- WHAT YOU SHOULD DO
Skip the images and restate every line of the records exactly.

- SUPPLIED MATERIAL
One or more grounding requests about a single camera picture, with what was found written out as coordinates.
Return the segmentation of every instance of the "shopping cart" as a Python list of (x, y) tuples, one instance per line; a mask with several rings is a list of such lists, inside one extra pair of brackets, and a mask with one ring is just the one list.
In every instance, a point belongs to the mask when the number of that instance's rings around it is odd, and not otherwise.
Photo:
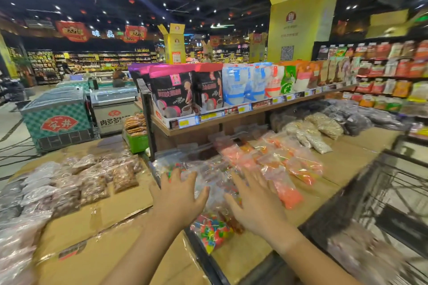
[(406, 263), (392, 284), (428, 284), (428, 164), (386, 150), (303, 227), (327, 252), (328, 239), (356, 221)]

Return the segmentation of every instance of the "wooden shelf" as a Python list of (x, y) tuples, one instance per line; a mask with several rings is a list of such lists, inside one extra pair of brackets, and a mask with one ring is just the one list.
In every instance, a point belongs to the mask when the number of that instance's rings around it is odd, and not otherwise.
[(245, 113), (241, 113), (241, 114), (240, 113), (226, 114), (223, 117), (215, 118), (215, 119), (212, 119), (212, 120), (207, 120), (207, 121), (202, 122), (202, 123), (200, 123), (198, 125), (190, 126), (188, 128), (176, 128), (176, 129), (173, 129), (173, 130), (169, 130), (155, 115), (152, 115), (152, 121), (153, 121), (153, 124), (156, 125), (165, 135), (167, 135), (167, 136), (176, 136), (176, 135), (180, 135), (180, 134), (183, 134), (183, 133), (188, 133), (188, 132), (196, 131), (196, 130), (199, 130), (201, 128), (206, 128), (206, 127), (210, 127), (210, 126), (219, 125), (221, 123), (226, 123), (226, 122), (238, 119), (238, 118), (243, 118), (243, 117), (247, 117), (247, 116), (250, 116), (250, 115), (254, 115), (254, 114), (266, 112), (268, 110), (275, 110), (275, 109), (278, 109), (278, 108), (281, 108), (281, 107), (285, 107), (285, 106), (288, 106), (288, 105), (292, 105), (292, 104), (304, 102), (304, 101), (307, 101), (307, 100), (310, 100), (310, 99), (319, 98), (320, 96), (325, 96), (325, 95), (328, 95), (330, 93), (335, 93), (335, 92), (338, 92), (338, 91), (349, 90), (349, 89), (355, 88), (356, 86), (358, 86), (358, 84), (354, 84), (354, 85), (346, 86), (346, 87), (343, 87), (343, 88), (337, 88), (337, 89), (325, 91), (325, 92), (314, 94), (314, 95), (311, 95), (311, 96), (299, 97), (299, 98), (293, 99), (291, 101), (285, 101), (285, 102), (282, 102), (282, 103), (279, 103), (279, 104), (261, 106), (261, 107), (257, 107), (257, 108), (255, 108), (255, 109), (253, 109), (251, 111), (248, 111), (248, 112), (245, 112)]

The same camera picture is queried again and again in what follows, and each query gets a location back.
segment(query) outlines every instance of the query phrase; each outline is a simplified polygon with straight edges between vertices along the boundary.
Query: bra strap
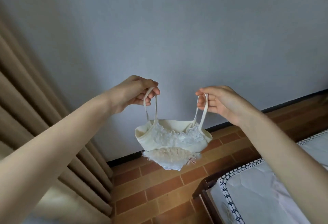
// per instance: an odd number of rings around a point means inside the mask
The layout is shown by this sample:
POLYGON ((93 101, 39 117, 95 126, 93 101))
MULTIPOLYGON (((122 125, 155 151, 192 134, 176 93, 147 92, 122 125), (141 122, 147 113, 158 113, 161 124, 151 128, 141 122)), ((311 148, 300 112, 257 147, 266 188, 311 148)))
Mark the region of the bra strap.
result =
MULTIPOLYGON (((208 94, 205 94, 205 97, 206 97, 206 104, 205 104, 205 107, 204 107, 202 119, 200 120, 200 123, 199 123, 199 127, 198 127, 199 130, 201 130, 202 127, 203 127, 203 123, 204 123, 206 113, 207 113, 207 109, 208 109, 208 94)), ((198 113, 198 107, 196 107, 196 114, 195 114, 195 118, 194 118, 194 121, 193 121, 194 124, 196 123, 197 113, 198 113)))
MULTIPOLYGON (((148 112, 147 112, 147 108, 146 108, 146 98, 148 97, 148 95, 150 94, 150 92, 153 90, 154 88, 153 87, 150 87, 148 89, 148 91, 146 92, 145 94, 145 97, 143 99, 144 101, 144 108, 145 108, 145 111, 146 111, 146 116, 147 116, 147 121, 149 121, 149 115, 148 115, 148 112)), ((157 94, 155 94, 155 119, 154 119, 154 122, 157 120, 157 94)))

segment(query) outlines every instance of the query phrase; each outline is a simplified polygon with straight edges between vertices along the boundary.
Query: bed frame
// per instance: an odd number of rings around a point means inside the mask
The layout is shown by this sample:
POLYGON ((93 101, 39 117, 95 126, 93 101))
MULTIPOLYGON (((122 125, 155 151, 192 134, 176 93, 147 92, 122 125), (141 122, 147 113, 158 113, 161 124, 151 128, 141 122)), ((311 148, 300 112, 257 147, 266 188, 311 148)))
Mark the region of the bed frame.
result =
POLYGON ((217 182, 217 180, 223 176, 225 173, 228 173, 240 166, 243 166, 247 163, 250 163, 256 159, 261 158, 258 157, 252 157, 248 160, 245 160, 240 163, 233 164, 230 167, 227 167, 219 172, 216 172, 208 177, 205 177, 203 180, 200 181, 197 189, 193 193, 193 199, 196 199, 197 197, 200 197, 201 201, 203 202, 203 205, 207 211, 207 214, 210 216, 212 222, 214 224, 224 224, 224 222, 221 220, 218 211, 216 210, 216 207, 214 206, 213 202, 211 201, 209 195, 207 194, 207 190, 211 189, 217 182))

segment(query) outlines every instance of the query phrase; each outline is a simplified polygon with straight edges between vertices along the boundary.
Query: forearm
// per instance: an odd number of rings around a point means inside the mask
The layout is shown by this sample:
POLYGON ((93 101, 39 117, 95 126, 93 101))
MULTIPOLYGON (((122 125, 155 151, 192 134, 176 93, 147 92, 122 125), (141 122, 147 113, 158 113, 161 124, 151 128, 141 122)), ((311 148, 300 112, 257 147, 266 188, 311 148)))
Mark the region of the forearm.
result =
POLYGON ((104 95, 93 98, 0 163, 1 223, 22 221, 109 117, 109 106, 104 95))
POLYGON ((322 223, 328 206, 328 172, 260 112, 241 129, 285 185, 311 223, 322 223))

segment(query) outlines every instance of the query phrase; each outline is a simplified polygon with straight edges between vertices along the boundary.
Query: hand
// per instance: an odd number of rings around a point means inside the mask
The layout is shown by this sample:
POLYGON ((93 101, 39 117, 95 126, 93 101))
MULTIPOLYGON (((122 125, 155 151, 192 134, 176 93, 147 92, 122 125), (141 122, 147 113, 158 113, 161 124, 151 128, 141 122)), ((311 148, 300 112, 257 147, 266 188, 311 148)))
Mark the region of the hand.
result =
POLYGON ((149 106, 151 104, 150 99, 155 94, 160 94, 157 86, 158 82, 151 79, 147 80, 136 75, 130 76, 125 81, 105 92, 110 99, 111 112, 113 114, 120 113, 131 104, 143 105, 145 93, 150 87, 155 87, 146 98, 146 106, 149 106))
POLYGON ((259 112, 251 103, 242 98, 228 86, 209 86, 199 89, 196 95, 200 95, 197 107, 204 110, 208 94, 208 111, 220 114, 230 123, 239 126, 248 113, 259 112))

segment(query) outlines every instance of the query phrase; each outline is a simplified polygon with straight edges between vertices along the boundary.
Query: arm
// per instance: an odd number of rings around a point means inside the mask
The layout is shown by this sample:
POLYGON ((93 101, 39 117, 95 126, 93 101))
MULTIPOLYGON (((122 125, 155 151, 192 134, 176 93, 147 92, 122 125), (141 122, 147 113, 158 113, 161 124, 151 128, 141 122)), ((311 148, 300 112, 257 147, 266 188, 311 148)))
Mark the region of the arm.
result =
POLYGON ((158 83, 132 76, 91 99, 27 142, 0 163, 0 223, 20 223, 64 168, 112 114, 143 104, 145 90, 158 83))
MULTIPOLYGON (((211 86, 196 94, 209 94, 209 111, 239 126, 285 185, 311 223, 326 219, 328 171, 291 140, 265 114, 227 86, 211 86)), ((204 108, 204 97, 198 107, 204 108)))

- RESPONSE TO THE EXERCISE
One or more grounding requests about a single camera picture, with what was found written out as coordinates.
Return the segmentation of every instance of the "shopping cart" as a Python list of (x, y) tuples, one instance per line; a mask with several rings is a list of such lists, inside one extra pair of brackets, and a mask with one ring is just the one list.
In every instance, a point belongs to the mask when the number of that instance's rings around it is odd, and not otherwise.
Photo:
[(406, 263), (392, 284), (428, 284), (428, 164), (386, 150), (303, 227), (327, 252), (328, 239), (356, 221)]

Return the segmentation of every instance of the "wooden shelf" as a Python list of (x, y) tuples, one instance per line; a mask with several rings is a list of such lists, inside one extra pair of brackets, and a mask with one ring is just the one list.
In every instance, a point belongs to the mask when the number of that instance's rings around it is odd, and not otherwise.
[(245, 113), (241, 113), (241, 114), (240, 113), (226, 114), (223, 117), (215, 118), (215, 119), (212, 119), (212, 120), (207, 120), (207, 121), (202, 122), (202, 123), (200, 123), (198, 125), (190, 126), (188, 128), (176, 128), (176, 129), (173, 129), (173, 130), (169, 130), (155, 115), (152, 115), (152, 121), (153, 121), (153, 124), (156, 125), (165, 135), (167, 135), (167, 136), (176, 136), (176, 135), (180, 135), (180, 134), (183, 134), (183, 133), (188, 133), (188, 132), (196, 131), (196, 130), (199, 130), (201, 128), (206, 128), (206, 127), (210, 127), (210, 126), (219, 125), (221, 123), (226, 123), (226, 122), (238, 119), (238, 118), (243, 118), (243, 117), (247, 117), (247, 116), (250, 116), (250, 115), (254, 115), (254, 114), (266, 112), (268, 110), (275, 110), (275, 109), (278, 109), (278, 108), (281, 108), (281, 107), (285, 107), (285, 106), (288, 106), (288, 105), (292, 105), (292, 104), (304, 102), (304, 101), (307, 101), (307, 100), (310, 100), (310, 99), (319, 98), (320, 96), (325, 96), (325, 95), (328, 95), (330, 93), (335, 93), (335, 92), (338, 92), (338, 91), (349, 90), (349, 89), (355, 88), (356, 86), (358, 86), (358, 84), (354, 84), (354, 85), (346, 86), (346, 87), (343, 87), (343, 88), (337, 88), (337, 89), (325, 91), (325, 92), (314, 94), (314, 95), (311, 95), (311, 96), (299, 97), (299, 98), (293, 99), (291, 101), (285, 101), (285, 102), (282, 102), (282, 103), (279, 103), (279, 104), (261, 106), (261, 107), (257, 107), (257, 108), (255, 108), (255, 109), (253, 109), (251, 111), (248, 111), (248, 112), (245, 112)]

The same camera picture is queried again and again in what follows, and each query gets a location back.
segment(query) outlines every instance of the query phrase; each outline is a simplified polygon with straight edges between vertices along the boundary.
Query: bra strap
// per instance: an odd number of rings around a point means inside the mask
The layout is shown by this sample:
POLYGON ((93 101, 39 117, 95 126, 93 101))
MULTIPOLYGON (((122 125, 155 151, 192 134, 176 93, 147 92, 122 125), (141 122, 147 113, 158 113, 161 124, 151 128, 141 122)), ((311 148, 300 112, 257 147, 266 188, 311 148)))
Mark the region of the bra strap.
result =
MULTIPOLYGON (((208 94, 205 94, 205 97, 206 97, 206 104, 205 104, 205 107, 204 107, 202 119, 200 120, 200 123, 199 123, 199 127, 198 127, 199 130, 201 130, 202 127, 203 127, 203 123, 204 123, 206 113, 207 113, 207 109, 208 109, 208 94)), ((198 113, 198 107, 196 107, 196 114, 195 114, 195 118, 194 118, 194 121, 193 121, 194 124, 196 123, 197 113, 198 113)))
MULTIPOLYGON (((148 112, 147 112, 147 108, 146 108, 146 98, 148 97, 148 95, 150 94, 150 92, 153 90, 154 88, 153 87, 150 87, 148 89, 148 91, 146 92, 145 94, 145 97, 143 99, 144 101, 144 108, 145 108, 145 111, 146 111, 146 116, 147 116, 147 121, 149 121, 149 115, 148 115, 148 112)), ((157 94, 155 94, 155 119, 154 119, 154 122, 157 120, 157 94)))

segment(query) outlines every instance of the query phrase; each outline is a simplified polygon with straight edges between vertices along the boundary.
Query: bed frame
// per instance: an odd number of rings around a point means inside the mask
The layout is shown by this sample:
POLYGON ((93 101, 39 117, 95 126, 93 101))
MULTIPOLYGON (((122 125, 155 151, 192 134, 176 93, 147 92, 122 125), (141 122, 147 113, 158 113, 161 124, 151 128, 141 122)), ((311 148, 300 112, 257 147, 266 188, 311 148)))
Mark the region of the bed frame.
result =
POLYGON ((217 182, 217 180, 223 176, 225 173, 228 173, 240 166, 243 166, 247 163, 250 163, 256 159, 261 158, 258 157, 252 157, 248 160, 245 160, 240 163, 233 164, 230 167, 227 167, 219 172, 216 172, 208 177, 205 177, 203 180, 200 181, 197 189, 193 193, 193 199, 196 199, 197 197, 200 197, 201 201, 203 202, 203 205, 207 211, 207 214, 210 216, 212 222, 214 224, 224 224, 224 222, 221 220, 218 211, 216 210, 216 207, 214 206, 213 202, 211 201, 209 195, 207 194, 207 190, 211 189, 217 182))

segment(query) outlines every instance of the query phrase; each outline is a simplified polygon with straight edges between vertices along the boundary.
Query: forearm
// per instance: an odd number of rings around a point means inside the mask
The layout is shown by this sample:
POLYGON ((93 101, 39 117, 95 126, 93 101))
MULTIPOLYGON (((122 125, 155 151, 192 134, 176 93, 147 92, 122 125), (141 122, 147 113, 158 113, 161 124, 151 128, 141 122)), ((311 148, 300 112, 257 147, 266 188, 311 148)))
Mark the region of the forearm.
result =
POLYGON ((104 95, 93 98, 0 163, 1 223, 22 221, 109 117, 109 106, 104 95))
POLYGON ((322 223, 328 206, 328 172, 260 112, 241 129, 285 185, 311 223, 322 223))

segment(query) outlines every instance of the query phrase; each outline is a simplified polygon with straight edges between vertices along the boundary.
Query: hand
// per instance: an odd number of rings around a point means inside the mask
The layout is shown by this sample:
POLYGON ((93 101, 39 117, 95 126, 93 101))
MULTIPOLYGON (((122 125, 155 151, 192 134, 176 93, 147 92, 122 125), (141 122, 147 113, 158 113, 161 124, 151 128, 141 122)), ((311 148, 300 112, 257 147, 266 188, 311 148)))
Mark the region of the hand.
result =
POLYGON ((149 106, 151 104, 150 99, 155 94, 160 94, 157 86, 158 82, 151 79, 147 80, 136 75, 130 76, 125 81, 105 92, 110 99, 111 112, 113 114, 120 113, 131 104, 143 105, 145 93, 150 87, 155 87, 146 98, 146 106, 149 106))
POLYGON ((259 112, 251 103, 242 98, 228 86, 209 86, 199 89, 196 95, 200 95, 197 107, 204 110, 208 94, 208 111, 220 114, 230 123, 239 126, 248 113, 259 112))

segment(query) outlines every instance of the query phrase; each outline is a simplified polygon with straight edges between vertices along the boundary.
Query: arm
// per instance: an odd number of rings around a point means inside the mask
The layout is shown by this sample:
POLYGON ((93 101, 39 117, 95 126, 93 101))
MULTIPOLYGON (((122 125, 155 151, 192 134, 176 93, 147 92, 122 125), (141 122, 147 113, 158 113, 161 124, 151 128, 141 122)), ((311 148, 300 112, 257 147, 266 188, 311 148)))
Mark the region of the arm.
result =
POLYGON ((158 83, 132 76, 91 99, 27 142, 0 163, 0 223, 20 223, 64 168, 112 114, 143 104, 145 90, 158 83))
MULTIPOLYGON (((211 86, 196 94, 209 94, 209 111, 239 126, 285 185, 311 223, 326 219, 328 171, 291 140, 265 114, 227 86, 211 86)), ((204 108, 204 97, 198 107, 204 108)))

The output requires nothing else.